Un miembro de la iglesia me dijo: “Nuestra iglesia es solo una sombra de lo que solía ser”. Reflexioné sobre eso por un momento. ¿Qué solía ser nuestra iglesia? He visto los bancos de nuestra iglesia más llenos en el pasado y nuestra Escuela Dominical repleta de alumnos. ¿Podría haber sido a esto a lo que se refería el miembro?

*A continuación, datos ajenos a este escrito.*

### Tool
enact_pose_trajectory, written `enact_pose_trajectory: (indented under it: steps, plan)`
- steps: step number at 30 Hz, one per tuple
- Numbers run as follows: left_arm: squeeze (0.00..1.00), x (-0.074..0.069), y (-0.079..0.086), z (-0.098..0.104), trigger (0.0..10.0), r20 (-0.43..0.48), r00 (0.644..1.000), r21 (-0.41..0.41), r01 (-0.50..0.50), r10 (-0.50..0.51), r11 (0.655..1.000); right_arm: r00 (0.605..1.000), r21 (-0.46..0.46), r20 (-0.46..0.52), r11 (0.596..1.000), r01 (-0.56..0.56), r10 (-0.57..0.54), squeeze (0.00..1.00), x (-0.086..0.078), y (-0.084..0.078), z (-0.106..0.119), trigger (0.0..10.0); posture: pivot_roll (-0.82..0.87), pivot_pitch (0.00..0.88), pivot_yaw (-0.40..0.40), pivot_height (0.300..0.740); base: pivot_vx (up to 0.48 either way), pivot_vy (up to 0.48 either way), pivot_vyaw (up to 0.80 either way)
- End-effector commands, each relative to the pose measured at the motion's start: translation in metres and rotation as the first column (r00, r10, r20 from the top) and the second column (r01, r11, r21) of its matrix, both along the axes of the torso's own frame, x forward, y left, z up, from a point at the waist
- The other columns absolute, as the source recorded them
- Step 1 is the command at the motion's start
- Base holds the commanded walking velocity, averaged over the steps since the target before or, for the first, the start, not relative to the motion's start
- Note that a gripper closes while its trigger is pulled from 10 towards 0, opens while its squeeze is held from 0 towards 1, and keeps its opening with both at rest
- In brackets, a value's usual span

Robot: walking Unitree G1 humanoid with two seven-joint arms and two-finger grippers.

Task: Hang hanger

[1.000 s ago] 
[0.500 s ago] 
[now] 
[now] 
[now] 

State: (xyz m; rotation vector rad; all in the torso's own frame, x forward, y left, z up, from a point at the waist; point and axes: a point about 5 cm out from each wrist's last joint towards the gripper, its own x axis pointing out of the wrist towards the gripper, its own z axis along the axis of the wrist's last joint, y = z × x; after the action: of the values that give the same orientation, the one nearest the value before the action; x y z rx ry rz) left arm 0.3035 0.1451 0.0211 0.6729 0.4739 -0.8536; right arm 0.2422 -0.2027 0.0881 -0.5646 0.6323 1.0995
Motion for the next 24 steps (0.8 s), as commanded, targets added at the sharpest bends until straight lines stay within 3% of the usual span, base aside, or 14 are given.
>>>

La pregunta se me quedó grabada y pensé en ella más detenidamente. ¿Cuáles son las señales de una iglesia saludable? ¿Mucha gente presente, un estacionamiento abarrotado, una Escuela Dominical repleta, una oleada de nuevos miembros, abundantes colectas? ¿Son estas las normas que usamos para medir la salud de nuestras iglesias? Si bien pueden ser los parámetros del mundo, ¿indican necesariamente el poder que impulsó el crecimiento de la Iglesia cristiana primitiva? En Hechos leemos: “muchas maravillas y señales eran hechas por los apóstoles. … Y el Señor añadía cada día a la iglesia los que habían de ser salvos” (2:43, 47).
Nuestras iglesias tienen el derecho de prosperar, de atraer incluso a nuevos asistentes y miembros, porque el propósito de la iglesia es tener un impacto sanador en la comunidad y, de hecho, en el mundo. Pero si esto es lo que realmente queremos para nuestras iglesias, ¿no sería mejor dejar de enfocarnos en los parámetros externos y familiarizarnos, en cambio, más estrechamente con la causa y sustancia espirituales de la Iglesia; aquello que, cuando se comprende, aporta naturalmente el poder de Dios a nuestra experiencia en la iglesia y bendice a nuestras comunidades?